▶ [TASK DIRECTIONS] At the line containing "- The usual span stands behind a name", begin an exact copy of the lines below and continue through the final one, with no pictures.

▶ [DATA BLOCK]

[Start of section]

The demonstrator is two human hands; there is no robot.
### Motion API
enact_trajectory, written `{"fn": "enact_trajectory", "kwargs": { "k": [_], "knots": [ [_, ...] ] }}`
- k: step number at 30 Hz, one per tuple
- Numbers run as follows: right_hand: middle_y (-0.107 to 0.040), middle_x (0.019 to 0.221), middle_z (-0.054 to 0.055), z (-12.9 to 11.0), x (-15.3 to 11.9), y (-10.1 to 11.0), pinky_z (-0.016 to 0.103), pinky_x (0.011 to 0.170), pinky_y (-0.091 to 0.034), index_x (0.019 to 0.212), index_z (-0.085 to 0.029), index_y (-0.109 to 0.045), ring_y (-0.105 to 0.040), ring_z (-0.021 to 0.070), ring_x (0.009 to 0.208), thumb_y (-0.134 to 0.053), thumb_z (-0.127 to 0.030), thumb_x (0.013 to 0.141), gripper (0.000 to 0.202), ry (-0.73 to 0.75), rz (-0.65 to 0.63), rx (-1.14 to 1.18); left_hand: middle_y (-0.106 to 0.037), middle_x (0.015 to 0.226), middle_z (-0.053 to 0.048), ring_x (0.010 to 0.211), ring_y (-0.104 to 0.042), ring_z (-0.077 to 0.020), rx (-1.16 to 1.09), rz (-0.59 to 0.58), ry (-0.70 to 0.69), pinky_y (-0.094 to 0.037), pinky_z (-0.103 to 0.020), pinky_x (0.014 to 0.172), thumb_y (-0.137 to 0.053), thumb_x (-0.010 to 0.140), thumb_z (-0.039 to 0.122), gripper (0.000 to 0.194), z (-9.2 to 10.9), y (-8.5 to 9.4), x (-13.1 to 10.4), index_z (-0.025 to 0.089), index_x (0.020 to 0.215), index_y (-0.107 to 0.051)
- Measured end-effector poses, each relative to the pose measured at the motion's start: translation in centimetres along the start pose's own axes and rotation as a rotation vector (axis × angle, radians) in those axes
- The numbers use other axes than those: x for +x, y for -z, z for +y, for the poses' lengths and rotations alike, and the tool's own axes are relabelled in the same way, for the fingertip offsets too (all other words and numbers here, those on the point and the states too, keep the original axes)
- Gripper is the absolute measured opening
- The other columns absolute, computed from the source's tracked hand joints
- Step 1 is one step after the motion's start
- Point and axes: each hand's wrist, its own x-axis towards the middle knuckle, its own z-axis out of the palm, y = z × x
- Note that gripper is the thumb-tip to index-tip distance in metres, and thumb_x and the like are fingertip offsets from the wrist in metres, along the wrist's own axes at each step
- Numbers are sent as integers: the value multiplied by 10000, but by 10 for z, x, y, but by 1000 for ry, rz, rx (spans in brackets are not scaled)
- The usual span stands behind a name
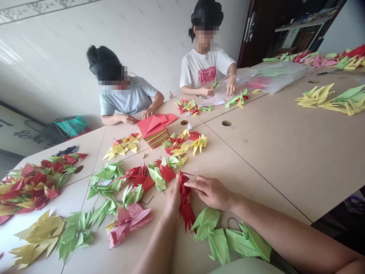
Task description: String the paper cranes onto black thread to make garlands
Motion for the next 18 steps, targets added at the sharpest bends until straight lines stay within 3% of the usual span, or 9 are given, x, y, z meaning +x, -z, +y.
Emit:
{"fn": "enact_trajectory", "kwargs": {
  "k": [12, 18],
  "knots": [
    [-657, 962, 65, 0, 1, 0, 311, 731, -533, 1274, -227, -540, -649, 189, 820, -447, -77, 864, 447, -55, 19, -52, -461, 422, 60, 340, -361, -60, 19, 6, 17, -270, -196, 368, -595, 755, 647, 490, 3, -5, -2, 165, 697, -534],
    [-670, 968, 48, -1, 0, -1, 282, 748, -527, 1240, -231, -557, -654, 170, 825, -476, -86, 849, 425, -28, 0, -47, -450, 404, 65, 344, -370, -64, 15, 19, 11, -289, -191, 374, -595, 745, 660, 490, 1, -4, -1, 183, 681, -504]
  ]
}}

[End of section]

▶ [FINISHED EXERCISE]
- The usual span stands behind a name
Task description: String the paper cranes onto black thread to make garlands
Motion for the next 18 steps, targets added at the sharpest bends until straight lines stay within 3% of the usual span, or 9 are given, x, y, z meaning +x, -z, +y.
Emit:
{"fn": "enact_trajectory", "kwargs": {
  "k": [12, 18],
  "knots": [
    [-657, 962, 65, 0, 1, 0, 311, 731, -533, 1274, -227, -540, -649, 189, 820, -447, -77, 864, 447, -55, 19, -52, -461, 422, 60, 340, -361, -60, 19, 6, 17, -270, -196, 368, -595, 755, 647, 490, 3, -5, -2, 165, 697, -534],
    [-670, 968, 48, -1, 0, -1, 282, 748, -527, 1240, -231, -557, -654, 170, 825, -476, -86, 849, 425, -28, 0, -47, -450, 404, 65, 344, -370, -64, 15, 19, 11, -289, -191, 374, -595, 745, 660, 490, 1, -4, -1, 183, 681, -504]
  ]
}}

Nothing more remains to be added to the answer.